- DIRECTIONS
Write only the number of lines below in which "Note" occurs.

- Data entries
*** Block opens ***

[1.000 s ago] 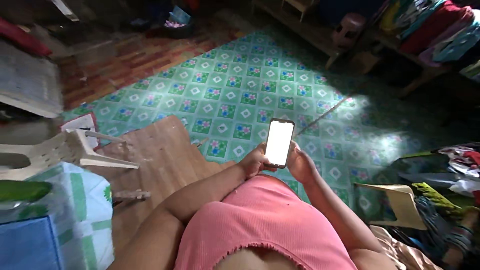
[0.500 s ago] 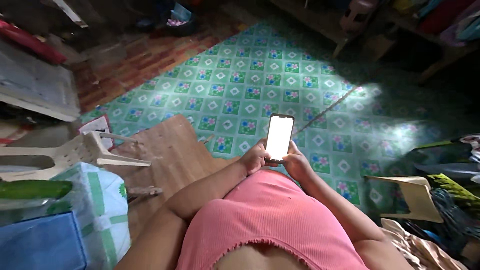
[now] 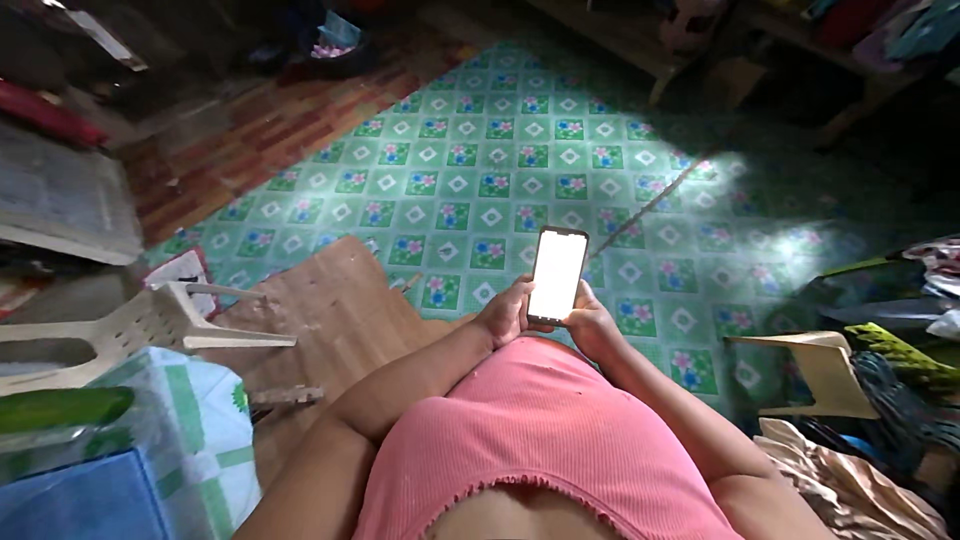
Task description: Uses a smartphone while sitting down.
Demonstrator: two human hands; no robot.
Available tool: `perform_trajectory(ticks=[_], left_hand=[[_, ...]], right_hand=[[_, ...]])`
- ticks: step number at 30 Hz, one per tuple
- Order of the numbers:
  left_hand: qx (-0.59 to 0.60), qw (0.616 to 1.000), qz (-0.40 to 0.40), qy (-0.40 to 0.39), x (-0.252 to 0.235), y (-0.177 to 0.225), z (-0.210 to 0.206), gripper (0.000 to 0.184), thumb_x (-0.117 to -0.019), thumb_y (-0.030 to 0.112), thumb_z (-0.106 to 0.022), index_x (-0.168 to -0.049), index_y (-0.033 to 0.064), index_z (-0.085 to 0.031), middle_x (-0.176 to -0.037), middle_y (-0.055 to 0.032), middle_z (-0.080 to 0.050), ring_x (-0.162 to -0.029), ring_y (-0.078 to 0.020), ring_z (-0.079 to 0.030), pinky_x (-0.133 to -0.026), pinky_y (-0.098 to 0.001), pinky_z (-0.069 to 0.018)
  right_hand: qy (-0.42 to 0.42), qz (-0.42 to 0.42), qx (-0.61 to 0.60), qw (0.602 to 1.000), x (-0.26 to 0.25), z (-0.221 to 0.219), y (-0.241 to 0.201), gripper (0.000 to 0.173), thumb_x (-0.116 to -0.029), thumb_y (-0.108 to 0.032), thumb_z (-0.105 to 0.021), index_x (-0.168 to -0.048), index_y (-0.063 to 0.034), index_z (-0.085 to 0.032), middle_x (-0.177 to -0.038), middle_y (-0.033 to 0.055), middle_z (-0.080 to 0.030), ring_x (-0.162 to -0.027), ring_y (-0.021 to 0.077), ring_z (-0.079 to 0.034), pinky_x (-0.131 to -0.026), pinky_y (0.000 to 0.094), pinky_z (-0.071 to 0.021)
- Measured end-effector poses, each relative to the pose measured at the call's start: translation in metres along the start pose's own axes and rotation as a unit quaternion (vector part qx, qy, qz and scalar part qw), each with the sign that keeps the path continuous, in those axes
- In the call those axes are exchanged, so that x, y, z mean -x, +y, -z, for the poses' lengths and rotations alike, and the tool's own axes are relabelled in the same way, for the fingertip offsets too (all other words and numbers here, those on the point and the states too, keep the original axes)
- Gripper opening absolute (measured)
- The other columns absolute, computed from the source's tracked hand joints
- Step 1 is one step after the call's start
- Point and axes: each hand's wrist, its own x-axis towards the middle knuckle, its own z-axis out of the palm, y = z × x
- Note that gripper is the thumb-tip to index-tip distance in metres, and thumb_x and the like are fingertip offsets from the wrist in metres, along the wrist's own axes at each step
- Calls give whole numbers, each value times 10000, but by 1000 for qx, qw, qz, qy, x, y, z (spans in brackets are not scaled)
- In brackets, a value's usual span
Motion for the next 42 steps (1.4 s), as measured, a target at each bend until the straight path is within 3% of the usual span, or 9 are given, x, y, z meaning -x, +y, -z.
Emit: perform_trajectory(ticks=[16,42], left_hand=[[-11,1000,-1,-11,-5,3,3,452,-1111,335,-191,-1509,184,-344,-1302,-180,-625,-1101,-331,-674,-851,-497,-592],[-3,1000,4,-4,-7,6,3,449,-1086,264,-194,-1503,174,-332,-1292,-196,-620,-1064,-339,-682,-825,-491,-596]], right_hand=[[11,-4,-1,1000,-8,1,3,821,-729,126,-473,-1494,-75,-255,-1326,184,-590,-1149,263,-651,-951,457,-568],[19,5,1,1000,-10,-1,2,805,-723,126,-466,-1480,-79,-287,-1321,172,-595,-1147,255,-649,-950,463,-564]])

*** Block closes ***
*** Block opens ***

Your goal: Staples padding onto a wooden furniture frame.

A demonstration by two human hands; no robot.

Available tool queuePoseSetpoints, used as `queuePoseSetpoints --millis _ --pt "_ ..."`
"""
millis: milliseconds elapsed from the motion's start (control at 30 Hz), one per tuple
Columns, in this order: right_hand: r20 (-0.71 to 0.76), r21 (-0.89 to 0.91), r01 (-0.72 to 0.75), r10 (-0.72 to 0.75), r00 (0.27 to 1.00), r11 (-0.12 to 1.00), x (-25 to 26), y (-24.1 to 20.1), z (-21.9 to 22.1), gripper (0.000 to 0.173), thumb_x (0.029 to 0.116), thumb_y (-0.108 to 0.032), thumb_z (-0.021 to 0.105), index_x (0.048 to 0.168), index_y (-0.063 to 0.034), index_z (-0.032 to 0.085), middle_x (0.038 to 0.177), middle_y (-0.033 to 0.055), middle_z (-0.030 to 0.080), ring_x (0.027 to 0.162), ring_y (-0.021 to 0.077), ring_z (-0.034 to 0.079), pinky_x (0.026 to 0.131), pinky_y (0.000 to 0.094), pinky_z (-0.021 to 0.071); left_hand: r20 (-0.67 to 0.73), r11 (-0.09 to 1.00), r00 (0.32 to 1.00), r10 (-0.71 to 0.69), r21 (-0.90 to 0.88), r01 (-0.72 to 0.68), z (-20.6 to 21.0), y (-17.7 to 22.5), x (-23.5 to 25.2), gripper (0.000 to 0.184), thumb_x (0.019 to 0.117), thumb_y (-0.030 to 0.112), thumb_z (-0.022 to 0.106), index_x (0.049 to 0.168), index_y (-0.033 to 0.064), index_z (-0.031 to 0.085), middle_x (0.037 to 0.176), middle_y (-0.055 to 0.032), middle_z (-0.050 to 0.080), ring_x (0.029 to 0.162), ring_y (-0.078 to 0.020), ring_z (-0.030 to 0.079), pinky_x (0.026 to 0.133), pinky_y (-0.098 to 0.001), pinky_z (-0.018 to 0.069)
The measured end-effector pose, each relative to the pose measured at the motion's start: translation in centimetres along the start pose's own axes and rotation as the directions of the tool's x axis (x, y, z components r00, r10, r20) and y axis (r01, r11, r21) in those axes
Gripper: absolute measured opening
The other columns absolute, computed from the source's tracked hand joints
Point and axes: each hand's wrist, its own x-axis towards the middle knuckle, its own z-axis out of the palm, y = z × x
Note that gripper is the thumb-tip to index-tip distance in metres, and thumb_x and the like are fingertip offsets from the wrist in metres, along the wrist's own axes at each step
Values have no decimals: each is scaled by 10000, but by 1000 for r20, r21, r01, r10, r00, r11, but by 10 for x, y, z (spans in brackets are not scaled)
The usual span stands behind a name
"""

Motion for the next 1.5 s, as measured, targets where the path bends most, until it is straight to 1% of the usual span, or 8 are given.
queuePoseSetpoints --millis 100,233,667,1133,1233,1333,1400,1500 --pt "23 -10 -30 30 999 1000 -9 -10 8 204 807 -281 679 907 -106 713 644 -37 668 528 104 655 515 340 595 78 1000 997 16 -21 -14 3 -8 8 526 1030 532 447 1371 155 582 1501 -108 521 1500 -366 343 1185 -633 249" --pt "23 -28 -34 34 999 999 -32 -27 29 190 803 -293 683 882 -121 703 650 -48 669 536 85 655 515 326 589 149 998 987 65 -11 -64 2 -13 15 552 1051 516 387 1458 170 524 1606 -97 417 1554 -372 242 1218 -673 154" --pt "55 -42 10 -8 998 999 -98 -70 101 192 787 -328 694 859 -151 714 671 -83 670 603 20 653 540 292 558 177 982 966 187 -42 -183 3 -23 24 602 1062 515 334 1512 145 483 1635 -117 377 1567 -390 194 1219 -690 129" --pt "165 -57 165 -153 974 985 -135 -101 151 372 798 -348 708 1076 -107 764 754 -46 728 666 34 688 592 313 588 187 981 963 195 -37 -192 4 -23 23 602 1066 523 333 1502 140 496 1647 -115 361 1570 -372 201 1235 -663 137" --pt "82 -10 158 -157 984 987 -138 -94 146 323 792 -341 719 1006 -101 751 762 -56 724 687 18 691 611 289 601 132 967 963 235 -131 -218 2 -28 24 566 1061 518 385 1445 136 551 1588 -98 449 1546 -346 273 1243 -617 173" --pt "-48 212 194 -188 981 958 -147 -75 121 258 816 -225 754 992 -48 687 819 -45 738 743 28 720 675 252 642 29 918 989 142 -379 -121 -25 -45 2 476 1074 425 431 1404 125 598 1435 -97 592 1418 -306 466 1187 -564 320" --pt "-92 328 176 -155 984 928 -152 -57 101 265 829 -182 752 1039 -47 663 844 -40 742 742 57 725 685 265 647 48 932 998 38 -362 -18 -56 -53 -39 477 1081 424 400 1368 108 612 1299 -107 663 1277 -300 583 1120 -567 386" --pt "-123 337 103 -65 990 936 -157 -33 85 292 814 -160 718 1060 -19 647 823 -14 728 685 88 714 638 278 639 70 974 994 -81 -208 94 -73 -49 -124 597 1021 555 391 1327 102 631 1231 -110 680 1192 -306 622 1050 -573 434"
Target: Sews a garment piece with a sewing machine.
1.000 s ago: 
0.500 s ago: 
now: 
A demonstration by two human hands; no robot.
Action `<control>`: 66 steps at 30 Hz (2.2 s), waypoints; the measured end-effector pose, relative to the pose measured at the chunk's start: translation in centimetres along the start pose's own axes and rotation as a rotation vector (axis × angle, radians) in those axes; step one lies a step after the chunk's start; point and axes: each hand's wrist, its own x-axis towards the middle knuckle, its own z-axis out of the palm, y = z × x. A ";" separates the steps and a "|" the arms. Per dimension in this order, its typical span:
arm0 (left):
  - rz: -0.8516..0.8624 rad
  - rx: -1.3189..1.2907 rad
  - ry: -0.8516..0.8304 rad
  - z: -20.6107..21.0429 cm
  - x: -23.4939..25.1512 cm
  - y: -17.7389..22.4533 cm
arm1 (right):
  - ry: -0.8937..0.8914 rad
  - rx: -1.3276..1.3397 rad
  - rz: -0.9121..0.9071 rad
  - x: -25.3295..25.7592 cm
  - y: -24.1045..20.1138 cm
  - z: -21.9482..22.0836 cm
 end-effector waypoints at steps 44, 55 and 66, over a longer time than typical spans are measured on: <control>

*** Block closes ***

- TASK RESPONSE
2